Revolution rejected standard Marxist historiography that imposed ideological dogma on history. From a more detached perspective, Walzer self-consciously used the emerging militancy of his own time to ask new questions about the roots of ideology itself.
Walzer argued that “the origins of radical politics” lay not in the republicanism of the eighteenth century but in the radical religion of the sixteenth to seventeenth centuries—an era historians of revolution had ignored precisely (and arbitrarily) because it was religious. Walzer saw radicalism emerging from Calvinism, which culminated in the English Revolution of the 1640s. The first great modern revolution was not Jacobin but Puritan.
Praised at its appearance, Walzer’s book had little long-term impact. Leftists could not reconcile it with Marxist dogma dismissing early modern revolutions as “bourgeois.” Scrutinizing radicalism as itself a subject of critical study and suggesting that the left’s pedigree could be traced back to religious zealots was ironically threatening to those posturing as bearers of infallible truth.
But the right’s failure was more serious. By identifying radicalism as an historically specific innovation, Walzer offered the possibility of approaching it critically, as a social pathology that entered with modernity and at some point might be discarded.
Conservative intellectuals dropped the ball. Conservative historiography responded to the earliest revolutions not with a cogent critique, but by belittling their importance. Rather than recognize that radicalism and revolution might be dangerous innovations, the safer ploy was to suggest that the English Revolution was not really very revolutionary or popular but instead an accident of circumstance perpetrated by unrepresentative elites. Conservative backlash against Marxist historiography of the English Revolution spent little effort describing its dangers and instead showed why it should not have happened.
Today, Walzer’s contention that political radicalism originated in religious radicalism appears starkly vindicated by the new Islamist militancy.
But the larger implication is that “radical politics” constitutes a phenomenon in itself, larger than the tenets of any historical manifestation: religious, republican, nationalist, socialist, communist, Islamist. Each episode distances itself from and demonizes its predecessors while refusing to acknowledge any shared pedigree, being too intoxicated with its own righteousness to consider itself a product of history. Modern political discourse has thus become a dialogue among rival radicalisms, with few entertaining the possibility of non-ideological civic culture.

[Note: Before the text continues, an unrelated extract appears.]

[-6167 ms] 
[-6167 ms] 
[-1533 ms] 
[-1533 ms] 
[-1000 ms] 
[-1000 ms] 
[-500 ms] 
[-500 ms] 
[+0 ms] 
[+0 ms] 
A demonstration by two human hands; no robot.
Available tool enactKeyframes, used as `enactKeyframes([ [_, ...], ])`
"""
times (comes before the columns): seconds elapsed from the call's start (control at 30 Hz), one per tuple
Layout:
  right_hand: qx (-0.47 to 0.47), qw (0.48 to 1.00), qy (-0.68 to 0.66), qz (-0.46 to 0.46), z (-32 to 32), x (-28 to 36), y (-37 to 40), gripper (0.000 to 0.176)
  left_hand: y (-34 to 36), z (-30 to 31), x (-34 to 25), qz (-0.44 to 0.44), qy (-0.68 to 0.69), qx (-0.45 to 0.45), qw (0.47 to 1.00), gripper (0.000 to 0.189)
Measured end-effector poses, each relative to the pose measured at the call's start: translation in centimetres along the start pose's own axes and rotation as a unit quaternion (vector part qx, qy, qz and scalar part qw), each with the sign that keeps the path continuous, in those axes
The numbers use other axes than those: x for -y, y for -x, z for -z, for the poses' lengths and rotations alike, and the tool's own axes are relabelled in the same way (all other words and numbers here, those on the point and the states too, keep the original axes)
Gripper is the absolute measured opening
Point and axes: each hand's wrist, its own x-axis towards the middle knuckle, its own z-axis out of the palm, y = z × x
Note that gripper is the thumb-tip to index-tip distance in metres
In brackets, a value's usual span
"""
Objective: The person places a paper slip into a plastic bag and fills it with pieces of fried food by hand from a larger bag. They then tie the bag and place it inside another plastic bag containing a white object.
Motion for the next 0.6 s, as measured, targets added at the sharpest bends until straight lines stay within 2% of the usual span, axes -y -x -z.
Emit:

Walzer’s own work addresses this in places, but now his purposes seem different. Moreover, radical politics today is taking yet newer forms that even the left’s greatest philosopher cannot confront.
Paradox recombines similar themes but now within the debate over “secularization.” Yet I am not sure Walzer now honors the insights of his own work. The tensions of politicized secularization—the “paradox” of this book—reflect our civilization’s central crisis today. If our most eminent philosophers cannot sort them out, they may be looking at optical illusions that deceive us all.
For Walzer, secularization is dynamic and political. It is inseparable from the post-war anti-colonial movements of “national liberation” exemplified in Algeria, India, and Israel. It is also open-ended; as he makes explicit, it has no real conclusion. It is itself ideological, therefore, and seems to be the exclusive property of the “secular democratic left.”
The “paradox” is why the triumphant secular leftist “equilibrium” is then so frequently overthrown by politicized religious militancy: Islamism, Hindutva, and Orthodox Judaism. But the beliefs themselves are ignored; unlike political ideas, which he dissects mercilessly, religion is a black box and unworthy of comparative treatment. No differences of importance distinguish the religions themselves (Islam, Hinduism, Judaism) or their transfiguration as political ideologies (Islamism, Hindutva, apparently Orthodox Judaism).
Also unclear is how far Walzer’s “national liberation” struggles include the great revolutions which also presented themselves as anti-imperial revolts: China in 1949? Iran in 1979? These revolutions, like their European predecessors, generally do not fit his pattern. While all contained secular-religious tension, the two “liberations” seemed largely either/or.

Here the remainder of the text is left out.